During a morning press conference this past week NASA announced that, using spectral analysis, the Mars Reconnaissance Orbiter detected what scientists believe to be definitive signs of liquid water on Mars.
No, the orbiter didn’t detect water flowing through mythical “canals” once thought to be crisscrossing the red planet’s surface. The announcement sounds borderline unsexy when laid out scientifically.
NASA now believes that what it calls “recurring slope lineae,” the dark streaks that run downhill on the sides of craters and other vertical topography during the Martian summer, are evidence that liquid water exists just beneath the planet’s surface.
This is a big deal because the presence of liquid water is arguably the most necessary element for the evolution of life as we know it. The water on Mars is believed to be briny and far saltier than any on Earth. It isn’t drinkable and would be toxic to bacterial life from Earth, but it may have harbored Martian single cell life at one time. It may currently be the home of life that has adapted to its harsh chemistry.
NASA’s scientists are confident that what they’re describing as seepage on the surface is evidence of subsurface reservoirs and rivers. Theories are already starting to circulate about what Mars may have been like 3.5 billion years ago and when it was covered with oceans.

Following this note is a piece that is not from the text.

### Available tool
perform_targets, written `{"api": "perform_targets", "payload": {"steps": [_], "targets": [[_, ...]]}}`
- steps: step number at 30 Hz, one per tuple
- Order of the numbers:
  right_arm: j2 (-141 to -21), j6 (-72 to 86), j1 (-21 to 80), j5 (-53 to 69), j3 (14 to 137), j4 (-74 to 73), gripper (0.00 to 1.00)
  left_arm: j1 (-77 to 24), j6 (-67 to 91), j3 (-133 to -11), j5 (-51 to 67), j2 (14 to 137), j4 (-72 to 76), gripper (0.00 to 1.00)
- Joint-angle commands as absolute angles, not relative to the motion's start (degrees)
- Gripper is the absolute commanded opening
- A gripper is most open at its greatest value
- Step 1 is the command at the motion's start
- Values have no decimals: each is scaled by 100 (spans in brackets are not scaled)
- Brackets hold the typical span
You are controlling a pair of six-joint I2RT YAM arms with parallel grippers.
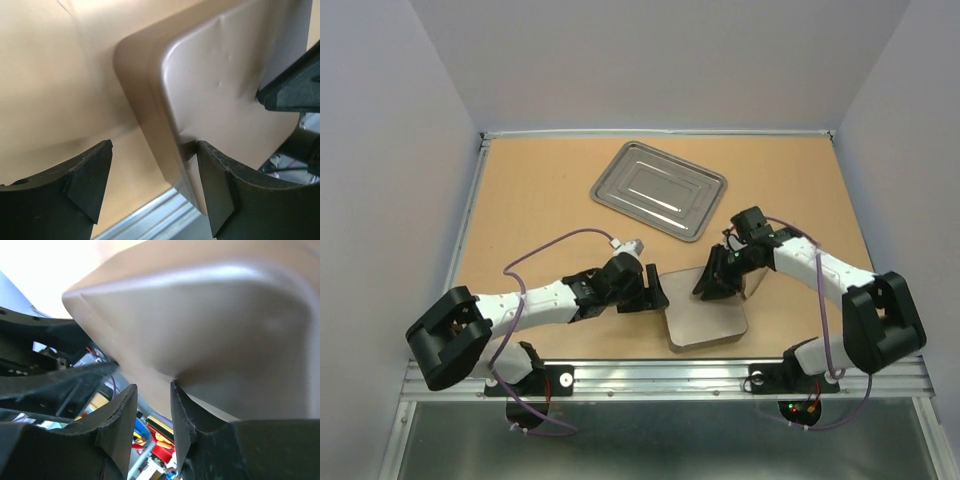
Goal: Pack the cookies
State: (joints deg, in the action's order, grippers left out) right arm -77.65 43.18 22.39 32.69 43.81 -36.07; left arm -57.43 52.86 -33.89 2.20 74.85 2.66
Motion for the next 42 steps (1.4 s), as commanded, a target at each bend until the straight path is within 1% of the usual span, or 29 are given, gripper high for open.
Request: {"api": "perform_targets", "payload": {"steps": [1,5,7,8,10,11,16,20,24,28,29,30,31,32,34,35,36,38,39,40,41,42], "targets": [[-8593,3797,2294,2048,5069,-3384,39,-5116,4081,-3540,-290,7654,-721,78],[-8981,3613,2294,2074,6140,-3393,40,-4808,3579,-4041,-167,8259,-686,78],[-9114,3586,2294,2101,6476,-3401,40,-4668,3437,-4297,-89,8524,-694,78],[-9253,3560,2294,2144,6765,-3436,40,-4589,3297,-4742,-79,8743,-773,78],[-9342,3542,2303,2153,7039,-3498,40,-4570,3217,-4895,-140,8868,-922,77],[-9369,3533,2294,2162,7162,-3542,40,-4509,3182,-5183,-158,8903,-1079,77],[-9167,3402,2294,2285,7699,-3805,41,-4456,3015,-6186,-710,8763,-1932,78],[-8834,3419,2294,2496,8138,-3929,43,-4430,2927,-6985,-984,8412,-2608,78],[-8316,3340,2294,2628,8314,-3999,47,-4290,2935,-7233,-1247,7903,-2909,78],[-7516,3182,2303,2514,8157,-4017,50,-4044,2804,-6909,-1913,6963,-2787,78],[-7306,3164,2303,2461,8087,-4025,52,-4017,2760,-6630,-2099,6482,-2612,79],[-6964,3129,2303,2383,7921,-4017,52,-3973,2760,-6462,-2344,6234,-2523,84],[-6778,3129,2303,2347,7823,-4008,53,-3938,2751,-6147,-2817,5979,-2418,86],[-6628,3138,2303,2329,7727,-4008,53,-3903,2716,-5961,-3074,5507,-2173,87],[-6259,3199,2311,2347,7464,-4025,53,-3885,2506,-5548,-3731,5030,-1795,90],[-6153,3208,2312,2381,7375,-4043,54,-3885,2409,-5120,-3883,4575,-1401,92],[-5952,3286,2303,2425,7244,-4052,53,-3876,2260,-4898,-4285,4370,-1232,93],[-5758,3348,2303,2400,7120,-4096,54,-3876,2154,-4250,-4709,3809,-837,92],[-5661,3418,2303,2321,7076,-4131,55,-3876,2092,-4010,-4894,3632,-678,89],[-5451,3436,2311,2277,7023,-4148,56,-3876,1926,-3434,-5287,3447,-520,88],[-5354,3454,2303,2163,6935,-4183,58,-3876,1794,-3106,-5439,3062,-40,83],[-5266,3463,2303,2136,6891,-4201,59,-3876,1758,-2798,-5641,2867,208,82]]}}
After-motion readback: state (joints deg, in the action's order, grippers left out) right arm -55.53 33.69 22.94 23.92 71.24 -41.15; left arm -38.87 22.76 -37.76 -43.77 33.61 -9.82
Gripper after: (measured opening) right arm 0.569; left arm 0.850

There’s a hope that where rivers and oceans once existed on Mars, there may be evidence of long dead bacterial life as well.
The presence of water beneath the surface could also mean we’re on the verge of discovering life on another planet.
This tantalizing possibility is all the more reason for NASA to proceed with more robotic missions to Mars in preparation for manned missions in the 2020s and 2030s. This is the most exciting news about Mars in a very long time.